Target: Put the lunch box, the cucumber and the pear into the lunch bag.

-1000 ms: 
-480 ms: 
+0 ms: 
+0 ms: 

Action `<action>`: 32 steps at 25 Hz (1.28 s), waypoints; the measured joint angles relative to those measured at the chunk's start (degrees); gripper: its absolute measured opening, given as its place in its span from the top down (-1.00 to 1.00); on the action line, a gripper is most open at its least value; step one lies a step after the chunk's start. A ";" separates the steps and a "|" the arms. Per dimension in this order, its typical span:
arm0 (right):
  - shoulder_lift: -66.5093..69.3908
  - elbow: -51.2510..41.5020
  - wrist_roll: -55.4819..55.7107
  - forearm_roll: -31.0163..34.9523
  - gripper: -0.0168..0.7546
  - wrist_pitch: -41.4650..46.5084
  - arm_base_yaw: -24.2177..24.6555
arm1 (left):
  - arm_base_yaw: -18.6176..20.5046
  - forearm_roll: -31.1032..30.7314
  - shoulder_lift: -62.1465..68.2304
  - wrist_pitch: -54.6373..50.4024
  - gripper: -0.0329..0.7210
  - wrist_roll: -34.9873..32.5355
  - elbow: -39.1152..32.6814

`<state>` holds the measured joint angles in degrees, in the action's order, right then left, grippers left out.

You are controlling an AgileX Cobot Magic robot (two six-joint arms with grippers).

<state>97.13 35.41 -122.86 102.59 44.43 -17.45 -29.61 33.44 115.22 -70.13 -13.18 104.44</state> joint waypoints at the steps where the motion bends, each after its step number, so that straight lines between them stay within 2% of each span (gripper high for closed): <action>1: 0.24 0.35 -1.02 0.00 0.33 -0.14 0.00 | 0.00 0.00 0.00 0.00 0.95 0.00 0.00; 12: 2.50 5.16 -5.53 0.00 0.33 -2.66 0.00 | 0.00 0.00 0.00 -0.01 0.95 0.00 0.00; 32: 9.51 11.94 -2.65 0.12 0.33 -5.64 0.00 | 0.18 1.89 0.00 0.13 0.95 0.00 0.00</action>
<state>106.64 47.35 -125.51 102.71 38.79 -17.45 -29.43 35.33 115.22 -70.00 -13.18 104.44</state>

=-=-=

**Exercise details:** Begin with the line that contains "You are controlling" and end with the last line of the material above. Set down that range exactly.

**Answer to the problem:**
You are controlling an AgileX Cobot Magic robot (two six-joint arms with grippers).

<state>97.13 35.41 -122.86 102.59 44.43 -17.45 -29.61 33.44 115.22 -70.13 -13.18 104.44</state> joint waypoints at the steps where the motion bends, each after its step number, so that straight lines between them stay within 2% of each span (gripper high for closed): <action>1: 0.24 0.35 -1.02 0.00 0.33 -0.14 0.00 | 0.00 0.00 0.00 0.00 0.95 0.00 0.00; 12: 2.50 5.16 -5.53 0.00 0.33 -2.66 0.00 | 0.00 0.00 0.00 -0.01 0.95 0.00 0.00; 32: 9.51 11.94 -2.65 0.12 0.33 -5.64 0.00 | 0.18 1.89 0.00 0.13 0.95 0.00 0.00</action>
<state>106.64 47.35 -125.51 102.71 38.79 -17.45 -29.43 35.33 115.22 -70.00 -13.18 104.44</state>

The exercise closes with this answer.